La signora Carla adesso aspettava l’ascensore che nel condominio era sempre occupato perché le conversazioni bisognava farle con la porta aperta che casomai te lo rubano gli altri.
-Un minuto e che sarà mai, e poi giù un colpo di porte sbattute con forza.
Il portiere l’aveva salutata insinuandosi con lo sguardo sotto il suo bernoccolo e compatendola a monosillabi intraducibili.
Le si era annebbiata ancora la vista, il portiere era una massa scura in divisa, perché lui si ostinava a metterla, la divisa, come se fosse il concierge di un grande albergo.
A tentoni aprì la porta della cabina e si rifugiò in quello stanzino volante, sudata e stanca.
Nuovamente la vista era tornata, aveva aperto la porta e la calura dell’appartamento l’aveva investita assieme all’odore di solvente.

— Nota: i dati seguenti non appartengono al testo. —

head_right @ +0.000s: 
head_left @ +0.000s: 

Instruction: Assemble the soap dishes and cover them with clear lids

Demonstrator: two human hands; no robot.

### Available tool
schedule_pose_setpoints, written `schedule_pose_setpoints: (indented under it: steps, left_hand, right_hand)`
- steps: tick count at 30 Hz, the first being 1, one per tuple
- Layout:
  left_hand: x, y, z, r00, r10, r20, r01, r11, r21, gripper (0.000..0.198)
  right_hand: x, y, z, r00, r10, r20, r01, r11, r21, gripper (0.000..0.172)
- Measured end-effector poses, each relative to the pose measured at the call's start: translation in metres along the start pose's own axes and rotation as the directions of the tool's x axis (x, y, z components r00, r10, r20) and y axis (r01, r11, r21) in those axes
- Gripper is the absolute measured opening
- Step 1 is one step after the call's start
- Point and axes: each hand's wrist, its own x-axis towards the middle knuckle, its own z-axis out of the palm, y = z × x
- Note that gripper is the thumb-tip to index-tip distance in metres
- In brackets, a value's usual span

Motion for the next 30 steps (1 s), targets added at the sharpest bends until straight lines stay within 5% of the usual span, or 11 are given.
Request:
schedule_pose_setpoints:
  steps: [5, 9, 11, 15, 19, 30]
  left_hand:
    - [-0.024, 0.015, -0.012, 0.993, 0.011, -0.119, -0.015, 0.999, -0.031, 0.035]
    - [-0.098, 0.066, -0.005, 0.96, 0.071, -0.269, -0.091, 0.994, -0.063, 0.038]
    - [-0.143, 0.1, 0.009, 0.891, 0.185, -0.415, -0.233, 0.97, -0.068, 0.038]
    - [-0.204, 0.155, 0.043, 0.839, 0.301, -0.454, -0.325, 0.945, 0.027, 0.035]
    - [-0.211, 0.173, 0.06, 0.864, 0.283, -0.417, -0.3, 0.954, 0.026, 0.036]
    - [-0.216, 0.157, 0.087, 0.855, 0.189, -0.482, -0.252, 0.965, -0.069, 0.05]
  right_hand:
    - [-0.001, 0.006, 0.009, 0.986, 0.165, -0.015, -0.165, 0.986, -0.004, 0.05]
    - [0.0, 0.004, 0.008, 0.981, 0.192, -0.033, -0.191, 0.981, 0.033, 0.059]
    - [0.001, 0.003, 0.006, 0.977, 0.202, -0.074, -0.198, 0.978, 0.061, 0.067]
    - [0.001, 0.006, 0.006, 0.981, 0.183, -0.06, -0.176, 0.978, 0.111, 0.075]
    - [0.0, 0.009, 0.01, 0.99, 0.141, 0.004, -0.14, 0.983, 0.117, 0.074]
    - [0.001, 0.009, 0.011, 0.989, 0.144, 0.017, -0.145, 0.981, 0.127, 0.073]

Il marito si era addormentato davanti la tv, il piatto a terra, una striscia di salsa bava sul mento.
Dopo aver sistemato la roba, avrebbe telefonato al medico, non erano gli occhiali, forse era la vista.
Doveva approfittare di quel momento di nettezza visiva, prima che lui si svegliasse o che la figlia reclamasse la zuppa di porri.
Non chiamò nessuno, si ricordò che la domenica successiva, (si era in piena campagna elettorale), il sindaco avrebbe organizzato una giornata per l’adozione di cuccioli randagi nella villa comunale.
Una bestiola in casa, un cane guida, ecco cosa le serviva, non le importava di non vedere, anzi.
Però doveva evitare di farsi del male.
Si rimise gli occhiali e decise che dopo tutto non è necessario vedere ogni cosa.